Currently I am in the process of training Nali, my first hunting dog. In this blog I will describe what I believe to be the best resources for learning to train a hunting dog.
I read six books on dog training before getting Nali, three of which I read twice. Books can be broken down into two categories: conditioning and training, with some overlap. Conditioning books focus on how to structure interactions with your dog and less on teaching commands. These books help with how to treat your dog in everyday situations. In this category I recommend “How to Help Gun Dogs Train Themselves” by Joan Bailey. Joan does a great job of explaining how to introduce a pup to different environments. Additionally, these books help explain how to react situations that may not be covered in training books.

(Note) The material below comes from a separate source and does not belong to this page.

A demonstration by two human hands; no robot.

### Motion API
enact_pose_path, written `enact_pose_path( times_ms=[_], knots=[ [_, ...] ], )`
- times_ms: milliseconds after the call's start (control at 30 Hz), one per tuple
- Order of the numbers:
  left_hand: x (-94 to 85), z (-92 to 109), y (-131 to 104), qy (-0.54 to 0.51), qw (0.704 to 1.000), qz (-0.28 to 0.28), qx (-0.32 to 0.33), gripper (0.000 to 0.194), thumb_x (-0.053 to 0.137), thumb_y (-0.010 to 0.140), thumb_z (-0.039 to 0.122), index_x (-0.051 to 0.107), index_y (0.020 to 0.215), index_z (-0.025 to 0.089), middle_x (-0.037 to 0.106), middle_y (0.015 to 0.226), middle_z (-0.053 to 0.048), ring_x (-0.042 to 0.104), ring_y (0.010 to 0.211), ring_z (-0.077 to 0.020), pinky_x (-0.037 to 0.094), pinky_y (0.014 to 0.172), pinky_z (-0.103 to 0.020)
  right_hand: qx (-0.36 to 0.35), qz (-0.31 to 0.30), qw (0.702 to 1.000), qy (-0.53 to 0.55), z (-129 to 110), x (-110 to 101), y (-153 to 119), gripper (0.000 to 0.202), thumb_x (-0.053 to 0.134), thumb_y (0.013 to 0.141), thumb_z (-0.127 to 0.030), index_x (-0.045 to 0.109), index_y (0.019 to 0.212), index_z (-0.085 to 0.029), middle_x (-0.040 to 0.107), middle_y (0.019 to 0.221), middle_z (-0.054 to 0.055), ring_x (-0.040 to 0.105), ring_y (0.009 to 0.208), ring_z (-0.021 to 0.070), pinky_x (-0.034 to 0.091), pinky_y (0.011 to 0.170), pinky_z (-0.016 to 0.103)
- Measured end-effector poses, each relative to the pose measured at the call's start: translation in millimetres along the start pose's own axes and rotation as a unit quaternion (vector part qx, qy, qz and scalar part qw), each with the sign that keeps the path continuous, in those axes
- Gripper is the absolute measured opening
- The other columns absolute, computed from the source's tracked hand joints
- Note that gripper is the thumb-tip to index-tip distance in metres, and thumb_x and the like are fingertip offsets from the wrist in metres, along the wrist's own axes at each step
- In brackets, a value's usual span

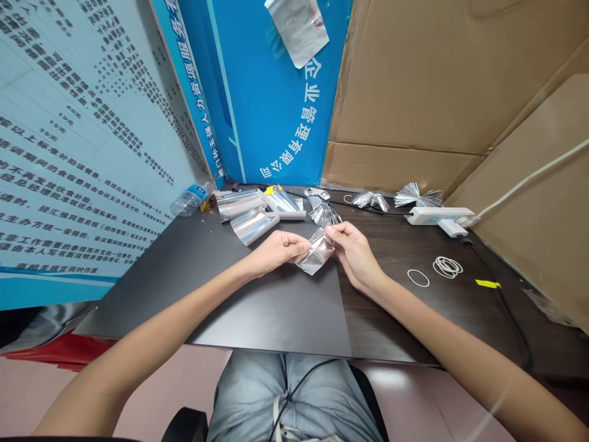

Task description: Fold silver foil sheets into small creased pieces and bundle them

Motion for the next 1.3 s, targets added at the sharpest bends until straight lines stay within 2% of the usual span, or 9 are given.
enact_pose_path(
  times_ms=[200, 367, 533, 633, 767, 833, 933, 1033, 1300],
  knots=[
    [-0.1, 1, -3, 0.011, 0.999, -0.033, -0.037, 0.038, 0.081, 0.084, 0.053, 0.081, 0.092, 0.015, 0.074, 0.083, -0.006, 0.064, 0.074, -0.0148, 0.050, 0.071, -0.027, -0.005, 0.008, 1.000, 0.000, -1, -6, 2, 0.037, 0.089, 0.075, -0.045, 0.059, 0.073, -0.024, 0.055, 0.074, -0.003, 0.048, 0.070, 0.0151, 0.042, 0.065, 0.030],
    [-4.1, -14, -4, 0.010, 0.996, -0.042, -0.084, 0.037, 0.082, 0.086, 0.051, 0.082, 0.097, 0.016, 0.082, 0.095, -0.012, 0.075, 0.082, -0.0167, 0.055, 0.074, -0.025, -0.007, 0.017, 1.000, 0.015, 2, -14, 9, 0.035, 0.091, 0.074, -0.040, 0.061, 0.073, -0.023, 0.055, 0.076, -0.003, 0.048, 0.072, 0.0141, 0.043, 0.065, 0.028],
    [-10.7, -31, -7, 0.025, 0.992, -0.044, -0.112, 0.032, 0.081, 0.087, 0.042, 0.081, 0.103, 0.013, 0.082, 0.093, -0.014, 0.078, 0.080, -0.0171, 0.058, 0.073, -0.025, -0.064, 0.096, 0.993, 0.028, -25, -63, 37, 0.042, 0.094, 0.066, -0.042, 0.056, 0.072, -0.025, 0.054, 0.074, -0.003, 0.047, 0.067, 0.0142, 0.044, 0.058, 0.028],
    [-16.9, -32, -5, 0.005, 0.994, 0.002, -0.108, 0.031, 0.082, 0.086, 0.040, 0.081, 0.102, 0.013, 0.083, 0.099, -0.016, 0.079, 0.084, -0.0182, 0.057, 0.073, -0.024, -0.124, 0.126, 0.984, 0.026, -53, -85, 45, 0.046, 0.095, 0.064, -0.041, 0.053, 0.072, -0.025, 0.050, 0.072, -0.004, 0.045, 0.064, 0.0137, 0.044, 0.057, 0.029],
    [-18.4, -25, -3, -0.075, 0.991, 0.073, -0.078, 0.047, 0.079, 0.088, 0.053, 0.079, 0.114, 0.014, 0.081, 0.113, -0.017, 0.079, 0.095, -0.0209, 0.058, 0.085, -0.029, -0.122, 0.078, 0.989, 0.005, -52, -58, 30, 0.042, 0.093, 0.070, -0.047, 0.057, 0.075, -0.025, 0.054, 0.075, -0.003, 0.050, 0.069, 0.0151, 0.046, 0.061, 0.030],
    [-14.0, -18, -3, -0.103, 0.991, 0.075, -0.042, 0.054, 0.072, 0.091, 0.062, 0.079, 0.116, 0.015, 0.080, 0.115, -0.016, 0.078, 0.098, -0.0208, 0.057, 0.089, -0.031, -0.104, 0.034, 0.994, -0.030, -38, -32, 18, 0.039, 0.090, 0.075, -0.050, 0.059, 0.077, -0.026, 0.057, 0.078, -0.002, 0.052, 0.071, 0.0160, 0.048, 0.065, 0.032],
    [-5.6, -10, -4, -0.058, 0.997, 0.048, -0.006, 0.051, 0.073, 0.090, 0.063, 0.081, 0.099, 0.014, 0.081, 0.100, -0.013, 0.075, 0.088, -0.0194, 0.056, 0.082, -0.029, -0.083, -0.001, 0.994, -0.066, -19, -8, 5, 0.034, 0.086, 0.080, -0.050, 0.062, 0.079, -0.025, 0.059, 0.078, -0.002, 0.053, 0.072, 0.0166, 0.049, 0.070, 0.033],
    [-1.5, -10, -3, 0.001, 1.000, 0.025, -0.014, 0.045, 0.079, 0.087, 0.059, 0.080, 0.088, 0.014, 0.079, 0.087, -0.010, 0.072, 0.076, -0.0171, 0.054, 0.074, -0.027, -0.084, -0.003, 0.993, -0.081, -12, -8, 4, 0.031, 0.084, 0.082, -0.049, 0.064, 0.079, -0.025, 0.059, 0.076, -0.002, 0.053, 0.071, 0.0163, 0.047, 0.071, 0.033],
    [-2.7, -17, 2, 0.015, 0.999, 0.010, -0.028, 0.048, 0.079, 0.085, 0.062, 0.074, 0.087, 0.014, 0.076, 0.082, -0.007, 0.076, 0.075, -0.0190, 0.056, 0.072, -0.026, -0.009, 0.017, 0.998, -0.055, 2, -19, 11, 0.037, 0.089, 0.074, -0.049, 0.062, 0.074, -0.024, 0.058, 0.076, -0.002, 0.051, 0.071, 0.0158, 0.046, 0.067, 0.032]
  ],
)
Point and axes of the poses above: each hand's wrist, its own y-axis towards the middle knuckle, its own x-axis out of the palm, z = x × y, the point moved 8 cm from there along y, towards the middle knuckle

The other category books I would call “training” books. These books focus on structured training sessions and on how to teach commands such as sit, whoa and come. Two of the more famous books are “Game Dog” and “Gun Dog” by Richard Wolters. The book explains a step by step process to training that is helpful. However, Wolters focuses heavily on teaching advanced skills at an early age. This fast paced training method isn’t necessarily beneficial to every dog. Additionally, the book doesn’t allow for very much flexibility if the training should go off course, which it inevitably will. Essentially, the book is useful, but definitely read a book on conditioning to understand how to react when things don’t go as planned.
Why pay for something that you can get for free? As a college student I try to cut costs as often as I can. As a result, I use YouTube to learn from professional trainers. Bill Hillman is a trainer that has a dvd set which costs $160. He also has also posted a few dozen YouTube videos that are super useful for free. In one of his best videos he describes what he believes to be the Two Secrets to Dog Training.

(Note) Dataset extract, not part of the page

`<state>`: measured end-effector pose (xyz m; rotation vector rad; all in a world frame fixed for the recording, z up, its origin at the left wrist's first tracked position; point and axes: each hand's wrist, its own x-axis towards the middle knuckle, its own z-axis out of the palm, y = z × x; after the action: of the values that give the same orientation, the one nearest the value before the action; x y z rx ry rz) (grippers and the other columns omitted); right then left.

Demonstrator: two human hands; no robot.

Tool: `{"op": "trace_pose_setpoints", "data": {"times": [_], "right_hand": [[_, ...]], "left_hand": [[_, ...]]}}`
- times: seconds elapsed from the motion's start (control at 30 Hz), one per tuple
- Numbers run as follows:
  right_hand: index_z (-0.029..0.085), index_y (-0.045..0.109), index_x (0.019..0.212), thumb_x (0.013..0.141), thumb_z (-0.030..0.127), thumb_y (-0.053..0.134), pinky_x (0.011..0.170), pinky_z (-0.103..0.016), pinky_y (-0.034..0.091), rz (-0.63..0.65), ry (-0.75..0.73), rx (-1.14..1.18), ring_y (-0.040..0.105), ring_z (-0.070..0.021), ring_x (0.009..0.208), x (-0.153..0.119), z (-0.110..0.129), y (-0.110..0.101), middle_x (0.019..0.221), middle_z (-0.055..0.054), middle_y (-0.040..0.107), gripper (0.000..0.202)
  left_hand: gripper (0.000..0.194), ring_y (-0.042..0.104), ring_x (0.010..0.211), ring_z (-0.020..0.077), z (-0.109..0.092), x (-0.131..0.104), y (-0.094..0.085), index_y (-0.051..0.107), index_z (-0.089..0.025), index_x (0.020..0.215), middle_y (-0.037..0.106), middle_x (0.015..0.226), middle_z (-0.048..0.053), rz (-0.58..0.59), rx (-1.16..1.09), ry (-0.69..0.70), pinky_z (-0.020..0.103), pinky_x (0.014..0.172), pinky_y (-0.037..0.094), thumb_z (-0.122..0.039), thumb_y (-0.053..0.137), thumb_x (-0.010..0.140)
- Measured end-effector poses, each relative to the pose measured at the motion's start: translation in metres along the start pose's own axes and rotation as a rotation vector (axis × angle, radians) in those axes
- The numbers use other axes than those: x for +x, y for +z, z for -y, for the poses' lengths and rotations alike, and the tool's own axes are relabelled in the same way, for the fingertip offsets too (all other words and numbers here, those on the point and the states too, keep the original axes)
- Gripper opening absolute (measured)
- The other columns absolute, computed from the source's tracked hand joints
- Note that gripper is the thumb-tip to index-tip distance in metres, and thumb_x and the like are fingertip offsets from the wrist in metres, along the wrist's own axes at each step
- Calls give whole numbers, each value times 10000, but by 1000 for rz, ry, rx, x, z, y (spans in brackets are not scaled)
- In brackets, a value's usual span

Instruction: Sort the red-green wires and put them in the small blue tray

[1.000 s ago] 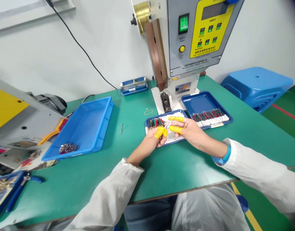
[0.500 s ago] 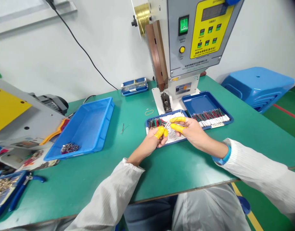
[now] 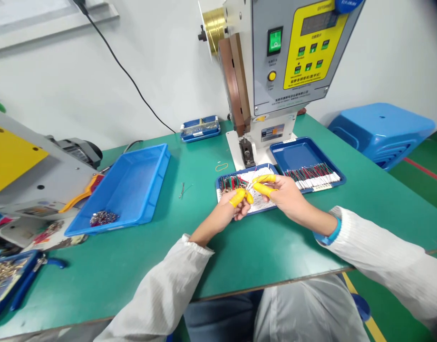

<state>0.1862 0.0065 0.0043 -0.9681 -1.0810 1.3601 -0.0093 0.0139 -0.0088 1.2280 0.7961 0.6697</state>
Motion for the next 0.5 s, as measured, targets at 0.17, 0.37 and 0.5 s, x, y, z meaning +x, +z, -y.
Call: {"op": "trace_pose_setpoints", "data": {"times": [0.17, 0.37, 0.5], "right_hand": [[208, 786, 846, 639, 405, 928, 501, -267, 436, 28, 28, 3, 503, -95, 530, -1, 4, 0, 771, -11, 707, 320], [215, 769, 864, 649, 408, 925, 525, -274, 457, 116, 117, 8, 557, -120, 540, -5, 6, 3, 707, -13, 710, 329], [220, 766, 841, 642, 393, 929, 525, -275, 451, 117, 101, -15, 554, -121, 543, -4, 4, 2, 716, -11, 717, 310]], "left_hand": [[485, 330, 423, 54, 2, 1, -1, 540, -168, 901, 448, 585, -68, 40, -32, 34, 183, 413, 249, -646, 617, 906], [489, 343, 437, 56, 3, 1, -1, 544, -166, 889, 487, 596, -53, 26, -3, 27, 183, 416, 265, -650, 608, 909], [494, 366, 438, 63, 2, 0, 0, 554, -166, 895, 497, 592, -49, 6, -1, 8, 185, 417, 267, -656, 616, 894]]}}
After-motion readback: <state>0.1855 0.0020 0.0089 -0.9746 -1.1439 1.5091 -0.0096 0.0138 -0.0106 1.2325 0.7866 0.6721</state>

Along with Bill HIllman there are a bunch of other trainers that have YouTube channels as well. I recommend Stonnie Dennis. Stonnie always describes what is going through the dog’s mind during training and breaks training down into a step by step process that is easy to understand.

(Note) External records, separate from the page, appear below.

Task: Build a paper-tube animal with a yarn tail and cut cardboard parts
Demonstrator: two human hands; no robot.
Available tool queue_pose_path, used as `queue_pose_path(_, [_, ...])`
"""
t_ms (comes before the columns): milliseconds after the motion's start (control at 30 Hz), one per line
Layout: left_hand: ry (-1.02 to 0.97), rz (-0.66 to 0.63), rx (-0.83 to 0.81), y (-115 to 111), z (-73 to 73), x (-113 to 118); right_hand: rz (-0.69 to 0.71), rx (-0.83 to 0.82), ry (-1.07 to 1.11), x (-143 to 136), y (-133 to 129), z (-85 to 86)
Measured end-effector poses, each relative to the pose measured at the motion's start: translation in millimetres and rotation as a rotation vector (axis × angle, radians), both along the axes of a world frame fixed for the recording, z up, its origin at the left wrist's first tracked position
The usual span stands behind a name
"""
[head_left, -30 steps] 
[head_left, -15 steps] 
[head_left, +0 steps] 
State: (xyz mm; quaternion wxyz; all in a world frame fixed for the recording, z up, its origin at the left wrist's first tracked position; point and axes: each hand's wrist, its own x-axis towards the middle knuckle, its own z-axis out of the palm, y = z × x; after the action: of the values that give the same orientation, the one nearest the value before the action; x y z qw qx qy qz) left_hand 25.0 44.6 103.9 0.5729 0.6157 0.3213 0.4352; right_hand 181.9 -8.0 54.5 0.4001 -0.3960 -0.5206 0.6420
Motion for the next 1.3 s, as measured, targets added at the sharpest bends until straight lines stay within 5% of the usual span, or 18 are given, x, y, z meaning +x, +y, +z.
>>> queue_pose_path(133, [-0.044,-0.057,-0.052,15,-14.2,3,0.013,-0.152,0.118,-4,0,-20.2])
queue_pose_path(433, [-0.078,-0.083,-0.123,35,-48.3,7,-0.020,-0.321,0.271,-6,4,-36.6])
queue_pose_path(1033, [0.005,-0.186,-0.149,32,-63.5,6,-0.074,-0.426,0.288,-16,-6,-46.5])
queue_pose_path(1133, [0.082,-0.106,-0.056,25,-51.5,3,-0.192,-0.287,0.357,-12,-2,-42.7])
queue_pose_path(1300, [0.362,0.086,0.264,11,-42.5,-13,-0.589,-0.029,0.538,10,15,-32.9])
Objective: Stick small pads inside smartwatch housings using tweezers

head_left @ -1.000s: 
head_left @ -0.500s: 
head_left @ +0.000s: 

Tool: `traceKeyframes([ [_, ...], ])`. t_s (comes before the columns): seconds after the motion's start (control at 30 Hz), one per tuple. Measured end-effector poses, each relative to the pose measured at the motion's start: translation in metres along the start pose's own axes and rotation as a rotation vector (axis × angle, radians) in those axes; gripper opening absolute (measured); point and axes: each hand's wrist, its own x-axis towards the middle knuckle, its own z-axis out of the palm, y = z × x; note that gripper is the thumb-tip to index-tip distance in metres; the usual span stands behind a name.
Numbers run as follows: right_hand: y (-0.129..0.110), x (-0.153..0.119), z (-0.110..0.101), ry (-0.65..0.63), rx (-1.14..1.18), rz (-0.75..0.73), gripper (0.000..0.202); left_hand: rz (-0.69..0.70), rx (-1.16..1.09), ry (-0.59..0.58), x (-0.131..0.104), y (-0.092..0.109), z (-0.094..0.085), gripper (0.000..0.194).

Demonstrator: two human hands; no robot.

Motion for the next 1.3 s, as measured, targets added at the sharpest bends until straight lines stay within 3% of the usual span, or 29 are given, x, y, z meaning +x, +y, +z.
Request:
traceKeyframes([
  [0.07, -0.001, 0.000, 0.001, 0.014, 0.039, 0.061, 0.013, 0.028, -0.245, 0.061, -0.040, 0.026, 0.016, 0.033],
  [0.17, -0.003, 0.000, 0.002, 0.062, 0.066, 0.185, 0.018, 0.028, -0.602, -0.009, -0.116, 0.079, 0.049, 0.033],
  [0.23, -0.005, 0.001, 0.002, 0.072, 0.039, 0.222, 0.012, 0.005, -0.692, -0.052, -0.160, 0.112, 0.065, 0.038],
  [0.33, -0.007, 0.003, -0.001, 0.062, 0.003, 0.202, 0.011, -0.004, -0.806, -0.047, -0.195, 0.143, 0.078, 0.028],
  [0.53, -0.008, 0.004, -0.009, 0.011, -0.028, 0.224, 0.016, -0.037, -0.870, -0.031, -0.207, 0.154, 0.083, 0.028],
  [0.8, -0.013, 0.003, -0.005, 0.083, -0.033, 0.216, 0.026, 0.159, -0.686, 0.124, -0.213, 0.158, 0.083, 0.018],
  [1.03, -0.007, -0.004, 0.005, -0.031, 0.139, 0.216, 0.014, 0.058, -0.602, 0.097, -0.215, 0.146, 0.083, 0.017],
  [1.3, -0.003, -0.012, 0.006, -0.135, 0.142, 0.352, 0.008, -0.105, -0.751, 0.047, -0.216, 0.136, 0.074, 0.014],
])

Lastly, contact the breeders you know. I call my breeder about once or twice a month to check in and ask questions if I notice something irregular. Additionally, you can call breeders in your area. Breeders rely on a network of contacts in order to sell dogs. Introducing yourself as a hunter and someone that can connect them with potential buyers gives breeders an incentive to help you out. Additionally, breeders put on field trials and hunt tests where you can go and watch how experienced hunters work their dogs.
It is best to use each of these resources at different times. You will have inevitably have unexpected situations with your pup. As a trainer it is important to be both adaptable and flexible. Thus, having a variety of strategies at your disposal will help out tremendously.